▶ Goal of the exercise: Would you transcribe all of the data exactly, down to the last character?

━━━━━━━━

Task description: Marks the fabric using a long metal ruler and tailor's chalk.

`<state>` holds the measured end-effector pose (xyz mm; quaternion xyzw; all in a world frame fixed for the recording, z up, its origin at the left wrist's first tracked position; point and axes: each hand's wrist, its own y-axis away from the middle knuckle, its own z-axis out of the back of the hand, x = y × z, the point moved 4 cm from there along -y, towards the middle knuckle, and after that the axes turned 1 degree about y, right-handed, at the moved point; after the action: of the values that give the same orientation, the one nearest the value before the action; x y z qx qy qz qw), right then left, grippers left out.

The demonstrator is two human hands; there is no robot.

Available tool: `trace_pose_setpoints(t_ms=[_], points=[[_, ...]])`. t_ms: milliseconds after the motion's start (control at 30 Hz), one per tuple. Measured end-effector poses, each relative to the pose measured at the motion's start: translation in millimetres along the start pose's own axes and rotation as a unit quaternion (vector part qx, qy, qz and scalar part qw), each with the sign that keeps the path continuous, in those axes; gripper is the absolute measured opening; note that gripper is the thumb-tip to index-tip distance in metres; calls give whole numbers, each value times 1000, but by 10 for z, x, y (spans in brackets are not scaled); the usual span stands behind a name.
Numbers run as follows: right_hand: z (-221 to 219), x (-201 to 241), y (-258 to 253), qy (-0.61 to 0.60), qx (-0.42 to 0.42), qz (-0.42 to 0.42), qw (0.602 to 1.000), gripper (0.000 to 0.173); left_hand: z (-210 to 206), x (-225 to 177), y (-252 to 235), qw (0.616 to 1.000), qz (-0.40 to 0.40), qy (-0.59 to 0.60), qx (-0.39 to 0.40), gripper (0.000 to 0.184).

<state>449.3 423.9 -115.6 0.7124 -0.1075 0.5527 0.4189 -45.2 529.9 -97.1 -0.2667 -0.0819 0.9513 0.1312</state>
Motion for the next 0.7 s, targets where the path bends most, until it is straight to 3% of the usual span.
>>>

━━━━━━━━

▶ Answer for this exercise:
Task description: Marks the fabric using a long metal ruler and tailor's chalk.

`<state>` holds the measured end-effector pose (xyz mm; quaternion xyzw; all in a world frame fixed for the recording, z up, its origin at the left wrist's first tracked position; point and axes: each hand's wrist, its own y-axis away from the middle knuckle, its own z-axis out of the back of the hand, x = y × z, the point moved 4 cm from there along -y, towards the middle knuckle, and after that the axes turned 1 degree about y, right-handed, at the moved point; after the action: of the values that give the same orientation, the one nearest the value before the action; x y z qx qy qz qw), right then left, grippers left out.

The demonstrator is two human hands; there is no robot.

Available tool: `trace_pose_setpoints(t_ms=[_], points=[[_, ...]])`. t_ms: milliseconds after the motion's start (control at 30 Hz), one per tuple. Measured end-effector poses, each relative to the pose measured at the motion's start: translation in millimetres along the start pose's own axes and rotation as a unit quaternion (vector part qx, qy, qz and scalar part qw), each with the sign that keeps the path continuous, in those axes; gripper is the absolute measured opening; note that gripper is the thumb-tip to index-tip distance in metres; calls give whole numbers, each value times 1000, but by 10 for z, x, y (spans in brackets are not scaled); the usual span stands behind a name.
Numbers run as follows: right_hand: z (-221 to 219), x (-201 to 241), y (-258 to 253), qy (-0.61 to 0.60), qx (-0.42 to 0.42), qz (-0.42 to 0.42), qw (0.602 to 1.000), gripper (0.000 to 0.173); left_hand: z (-210 to 206), x (-225 to 177), y (-252 to 235), qw (0.616 to 1.000), qz (-0.40 to 0.40), qy (-0.59 to 0.60), qx (-0.39 to 0.40), gripper (0.000 to 0.184).

<state>449.3 423.9 -115.6 0.7124 -0.1075 0.5527 0.4189 -45.2 529.9 -97.1 -0.2667 -0.0819 0.9513 0.1312</state>
Motion for the next 0.7 s, targets where the path bends most, until it is straight to 3% of the usual span.
>>>

There is nothing further in this answer.